On May 27, 2021, we entered into an Underwriting Agreement relating to the issuance and sale of 2,760,000 Units, at a price to the public of $5.00 per Unit. In addition, under the terms of the Underwriting Agreement, we granted the Underwriter an option, exercisable for 45 days, to purchase up to an additional 414,000 shares of common stock and/or 414,000 2021 Warrants, in any combination thereof, on the same terms.

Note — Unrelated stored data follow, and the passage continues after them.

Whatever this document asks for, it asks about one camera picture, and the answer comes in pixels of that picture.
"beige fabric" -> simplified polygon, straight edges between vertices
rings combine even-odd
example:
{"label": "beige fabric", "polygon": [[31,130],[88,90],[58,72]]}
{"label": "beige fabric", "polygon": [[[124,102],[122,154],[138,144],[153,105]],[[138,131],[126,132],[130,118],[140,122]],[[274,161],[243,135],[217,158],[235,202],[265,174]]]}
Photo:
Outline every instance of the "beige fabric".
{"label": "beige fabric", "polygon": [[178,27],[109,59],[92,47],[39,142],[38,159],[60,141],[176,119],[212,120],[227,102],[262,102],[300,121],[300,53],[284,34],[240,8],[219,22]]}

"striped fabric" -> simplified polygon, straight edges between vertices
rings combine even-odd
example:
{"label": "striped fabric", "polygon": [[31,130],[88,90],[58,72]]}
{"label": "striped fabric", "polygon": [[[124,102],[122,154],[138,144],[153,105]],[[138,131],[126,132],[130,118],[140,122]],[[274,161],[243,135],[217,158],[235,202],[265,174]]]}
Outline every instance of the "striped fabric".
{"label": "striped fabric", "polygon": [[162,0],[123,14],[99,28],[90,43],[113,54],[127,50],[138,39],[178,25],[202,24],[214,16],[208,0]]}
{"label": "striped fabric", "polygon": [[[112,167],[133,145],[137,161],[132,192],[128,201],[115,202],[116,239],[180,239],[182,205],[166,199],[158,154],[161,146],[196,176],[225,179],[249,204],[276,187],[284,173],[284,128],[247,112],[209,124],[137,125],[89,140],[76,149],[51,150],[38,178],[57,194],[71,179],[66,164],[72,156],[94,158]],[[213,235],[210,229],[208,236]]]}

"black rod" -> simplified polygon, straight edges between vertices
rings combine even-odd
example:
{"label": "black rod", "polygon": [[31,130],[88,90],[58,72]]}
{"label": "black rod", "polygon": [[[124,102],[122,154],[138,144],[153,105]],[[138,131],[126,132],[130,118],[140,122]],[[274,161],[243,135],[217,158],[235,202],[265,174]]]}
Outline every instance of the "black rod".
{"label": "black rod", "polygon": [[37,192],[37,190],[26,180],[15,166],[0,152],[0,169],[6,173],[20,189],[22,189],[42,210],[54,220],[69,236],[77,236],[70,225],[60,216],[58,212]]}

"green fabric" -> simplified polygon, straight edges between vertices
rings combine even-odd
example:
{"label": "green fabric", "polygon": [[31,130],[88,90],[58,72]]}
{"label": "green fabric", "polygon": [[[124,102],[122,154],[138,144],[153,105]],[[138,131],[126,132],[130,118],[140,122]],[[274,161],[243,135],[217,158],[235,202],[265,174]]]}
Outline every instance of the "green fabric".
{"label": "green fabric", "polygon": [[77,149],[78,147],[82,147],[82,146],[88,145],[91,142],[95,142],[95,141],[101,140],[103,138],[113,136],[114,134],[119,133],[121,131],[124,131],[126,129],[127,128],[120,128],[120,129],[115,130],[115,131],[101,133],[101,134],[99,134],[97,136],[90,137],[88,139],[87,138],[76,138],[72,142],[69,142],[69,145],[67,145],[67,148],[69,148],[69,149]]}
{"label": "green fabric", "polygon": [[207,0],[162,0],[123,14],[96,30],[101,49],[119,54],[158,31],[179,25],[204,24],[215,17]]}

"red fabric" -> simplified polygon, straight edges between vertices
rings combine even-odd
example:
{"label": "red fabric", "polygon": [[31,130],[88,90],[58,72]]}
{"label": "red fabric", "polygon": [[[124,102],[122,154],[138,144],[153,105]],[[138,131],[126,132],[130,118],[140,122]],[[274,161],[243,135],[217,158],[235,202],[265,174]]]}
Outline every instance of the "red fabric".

The base offering closed on June 2, 2021, and the sale of 150,000 shares of common stock subject to the Underwriter’s overallotment option closed on July 2, 2021. The gross proceeds from this offering were approximately $14.5 million prior to deducting underwriting discounts and other offering expenses payable by us.

 

Convertible Notes

 

On June 2, 2021, pursuant to the terms of several Debt Extension and Conversion Agreements with holders of our 11% convertible debt, a total of $7,538,556 comprised of outstanding principal of $4,940,342 and interest of $2,598,214 of our convertible notes were automatically converted into 942,322 shares of common stock at $8.00 per share.

 

Participation Agreements

 

From April 13, 2020, through May 14, 2021, the Company entered into twenty-one License Co-Development Participation Agreements (the “Participation Agreements”) with certain accredited investors (“Participants”) for an aggregate of $2,985,000. The Participation Agreements provide for the issuance of warrants to such Participants and allows the Participants to participate in the fees (the “Fees”) from licensing or selling bioactive ingredients or molecules derived from ZIVO’s algae cultures. Specifically, ZIVO has agreed to provide to the Participants a 44.775% “Revenue Share” of all license fees generated by ZIVO from any licensee.

 

The Participation Agreements allow the Company the option to buy back the right, title and interest in the Revenue Share for an amount equal to the amount funded plus a forty percent (40%) premium, if the option is exercised less than 18 months following execution, and for either forty (40%) or fifty percent (50%) if the option is exercised more than 18 months following execution. Pursuant to the terms of twelve of the Participation Agreements, the Company may not exercise its option until it has paid the Participants a revenue share equal to a minimum of thirty percent (30%) of the amount such Participant’s total payment amount. Pursuant to the terms of the one of the Participation Agreements, the Company may not exercise its option until it has paid the Participant a revenue share equal to a minimum of one hundred forty percent (140%) of the amount such Participant’s total payment amount. Five of the Participation Agreements have no minimum threshold payment. Once this minimum threshold is met, the Company may exercise its option by delivering written notice to a Participant of its intent to exercise the option, along with repayment terms of the amount funded, which may be paid, in the Company’s sole discretion, in one lump sum or in four (4) equal quarterly payments. If the Company does not make such quarterly payments timely for any quarter, then the Company shall pay the prorate Revenue Share amount, retroactive on the entire remaining balance owed, that would have been earned during such quarter until the default payments have been made and the payment schedule is no longer in default.

 

Cash Exercise of Warrants

 

From January 1, 2020 to December 31, 2021, the Company received gross proceeds from the cash exercise of outstanding warrants for common stock in the amount of $830,400.

 

Unsecured Loans

 

From January 1, 2020 to December 31, 2021, the Company received gross proceeds of $312,200 in unsecured loans. As of December 31, 2021, no principal and accrued interest remained outstanding under such loans.

 

Private Placements

 

Between January 1, 2020 and December 31, 2021, we entered into Subscription Agreements with accredited investors pursuant to which we, in private placements, issued and sold an aggregate of 190,647 shares of common stock for gross proceeds in the amount of $1,965,836.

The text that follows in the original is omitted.